Additional customization can be achieved using:
  - `-m communities.toml`: a TOML file with communities (eg., from a previous run), just to re-make figures
  - `-l colors.toml`: a color scheme for datasets, sample/cell labels (metadata), and communities

Once the command has completed, outputs in the output directory will include:

- files enabling downstream analysis:
  - `network_integration.pkl.gz`: a file that contains all datasets and the network integration information, including correlations, metadata, and input data.

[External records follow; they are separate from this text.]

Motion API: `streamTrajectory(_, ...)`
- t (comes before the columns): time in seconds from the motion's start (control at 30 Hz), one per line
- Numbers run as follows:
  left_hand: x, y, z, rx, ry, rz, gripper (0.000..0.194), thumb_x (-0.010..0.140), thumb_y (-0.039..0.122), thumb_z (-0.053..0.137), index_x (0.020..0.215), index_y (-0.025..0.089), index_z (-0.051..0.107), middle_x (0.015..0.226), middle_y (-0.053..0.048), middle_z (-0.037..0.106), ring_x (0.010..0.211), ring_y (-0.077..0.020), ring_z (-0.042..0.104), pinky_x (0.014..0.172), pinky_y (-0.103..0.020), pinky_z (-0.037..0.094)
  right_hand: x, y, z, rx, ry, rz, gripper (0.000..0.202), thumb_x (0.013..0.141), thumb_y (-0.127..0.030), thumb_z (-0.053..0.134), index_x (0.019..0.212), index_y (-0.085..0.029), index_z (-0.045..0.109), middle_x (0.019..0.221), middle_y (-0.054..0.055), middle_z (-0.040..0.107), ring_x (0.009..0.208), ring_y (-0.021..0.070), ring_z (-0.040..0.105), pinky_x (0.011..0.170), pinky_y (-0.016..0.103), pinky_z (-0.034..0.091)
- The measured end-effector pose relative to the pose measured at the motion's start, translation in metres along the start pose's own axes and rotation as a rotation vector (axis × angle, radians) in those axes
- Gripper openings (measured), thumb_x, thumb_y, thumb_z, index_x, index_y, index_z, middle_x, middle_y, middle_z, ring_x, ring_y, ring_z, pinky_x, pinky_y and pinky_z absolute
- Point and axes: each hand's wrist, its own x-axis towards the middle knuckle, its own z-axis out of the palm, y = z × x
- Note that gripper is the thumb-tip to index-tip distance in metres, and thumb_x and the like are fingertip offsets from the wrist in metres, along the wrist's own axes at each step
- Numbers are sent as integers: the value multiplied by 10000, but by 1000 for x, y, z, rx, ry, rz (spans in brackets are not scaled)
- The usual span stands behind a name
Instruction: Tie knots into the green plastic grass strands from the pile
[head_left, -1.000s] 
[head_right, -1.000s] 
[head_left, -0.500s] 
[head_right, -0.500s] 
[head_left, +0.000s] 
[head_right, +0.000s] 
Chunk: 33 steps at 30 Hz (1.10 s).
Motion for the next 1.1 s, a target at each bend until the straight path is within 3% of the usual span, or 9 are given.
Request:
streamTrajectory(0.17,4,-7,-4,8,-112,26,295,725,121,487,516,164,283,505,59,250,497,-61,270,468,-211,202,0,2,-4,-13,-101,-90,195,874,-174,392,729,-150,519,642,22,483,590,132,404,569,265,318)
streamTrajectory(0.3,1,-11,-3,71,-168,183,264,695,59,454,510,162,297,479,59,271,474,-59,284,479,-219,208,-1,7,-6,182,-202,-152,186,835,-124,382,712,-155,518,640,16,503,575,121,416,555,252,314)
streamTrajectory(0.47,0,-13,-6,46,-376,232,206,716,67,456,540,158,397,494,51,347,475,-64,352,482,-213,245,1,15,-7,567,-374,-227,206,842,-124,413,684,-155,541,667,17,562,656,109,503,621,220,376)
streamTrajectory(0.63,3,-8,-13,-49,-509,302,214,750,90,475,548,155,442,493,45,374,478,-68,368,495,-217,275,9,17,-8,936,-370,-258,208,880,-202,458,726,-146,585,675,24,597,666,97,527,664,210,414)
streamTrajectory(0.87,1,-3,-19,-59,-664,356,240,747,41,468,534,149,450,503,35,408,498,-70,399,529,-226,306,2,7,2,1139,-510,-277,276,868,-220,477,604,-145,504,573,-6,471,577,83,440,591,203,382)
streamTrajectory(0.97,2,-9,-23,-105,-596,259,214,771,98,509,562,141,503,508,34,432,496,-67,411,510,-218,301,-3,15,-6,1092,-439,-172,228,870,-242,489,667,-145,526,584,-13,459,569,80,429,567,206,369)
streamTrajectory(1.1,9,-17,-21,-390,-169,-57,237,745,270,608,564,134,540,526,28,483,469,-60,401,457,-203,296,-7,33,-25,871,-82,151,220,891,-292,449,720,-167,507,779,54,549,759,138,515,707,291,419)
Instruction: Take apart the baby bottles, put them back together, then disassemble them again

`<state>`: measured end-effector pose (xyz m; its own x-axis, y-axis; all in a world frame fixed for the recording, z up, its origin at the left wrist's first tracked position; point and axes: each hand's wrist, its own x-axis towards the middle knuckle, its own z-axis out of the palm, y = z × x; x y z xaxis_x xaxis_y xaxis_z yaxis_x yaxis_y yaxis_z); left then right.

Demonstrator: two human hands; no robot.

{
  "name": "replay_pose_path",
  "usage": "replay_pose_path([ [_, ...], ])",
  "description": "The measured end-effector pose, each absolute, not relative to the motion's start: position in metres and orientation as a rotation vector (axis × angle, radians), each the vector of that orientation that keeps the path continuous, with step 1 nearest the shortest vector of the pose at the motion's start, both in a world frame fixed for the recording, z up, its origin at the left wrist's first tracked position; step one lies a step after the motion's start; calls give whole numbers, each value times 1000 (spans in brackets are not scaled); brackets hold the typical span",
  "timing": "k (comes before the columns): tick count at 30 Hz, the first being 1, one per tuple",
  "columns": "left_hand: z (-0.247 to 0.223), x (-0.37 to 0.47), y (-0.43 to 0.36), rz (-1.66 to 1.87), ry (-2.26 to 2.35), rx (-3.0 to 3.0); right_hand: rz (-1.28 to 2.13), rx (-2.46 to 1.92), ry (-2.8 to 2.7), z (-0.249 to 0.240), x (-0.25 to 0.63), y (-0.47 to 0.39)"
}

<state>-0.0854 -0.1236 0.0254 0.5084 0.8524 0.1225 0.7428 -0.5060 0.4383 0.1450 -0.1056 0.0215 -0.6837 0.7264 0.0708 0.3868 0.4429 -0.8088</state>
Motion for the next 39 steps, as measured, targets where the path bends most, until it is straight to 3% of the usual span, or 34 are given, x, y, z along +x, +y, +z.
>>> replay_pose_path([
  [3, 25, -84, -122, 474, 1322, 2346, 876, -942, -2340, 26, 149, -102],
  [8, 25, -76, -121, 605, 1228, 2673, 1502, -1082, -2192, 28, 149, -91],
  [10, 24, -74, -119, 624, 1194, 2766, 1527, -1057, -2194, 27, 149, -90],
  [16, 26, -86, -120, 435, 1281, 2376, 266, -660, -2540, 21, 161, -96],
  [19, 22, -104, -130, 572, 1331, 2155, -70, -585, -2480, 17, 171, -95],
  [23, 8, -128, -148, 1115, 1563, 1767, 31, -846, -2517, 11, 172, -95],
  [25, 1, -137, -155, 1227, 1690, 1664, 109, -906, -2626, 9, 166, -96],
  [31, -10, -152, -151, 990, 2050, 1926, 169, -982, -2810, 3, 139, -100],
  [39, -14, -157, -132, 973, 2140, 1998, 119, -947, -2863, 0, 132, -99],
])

This can be used for downstream analysis of a mosaicMPI integration using the [python API](python-integration.ipynb), as well as with some CLI commands.
  - `pearson.df.npz`: pearson correlation matrix of all programs within and between datasets, compatible with [NumPy](https://numpy.org/doc/stable/reference/generated/numpy.load.html).
  - `program_graph.graphml`: GraphML-compatible file containing the nodes and edges of the program graph
  - `community_graph.graphml`: GraphML-compatible file containing the nodes and edges of the community graph
  - `communities.toml`: TOML file containing the communities from the program graph. This can be edited
  - `colors.toml`: TOML file containing the visually-distinct colors calculated for plots that require color mappings for datasets, communities, and metadata labels. This can be re-used in subsequent runs for consistency.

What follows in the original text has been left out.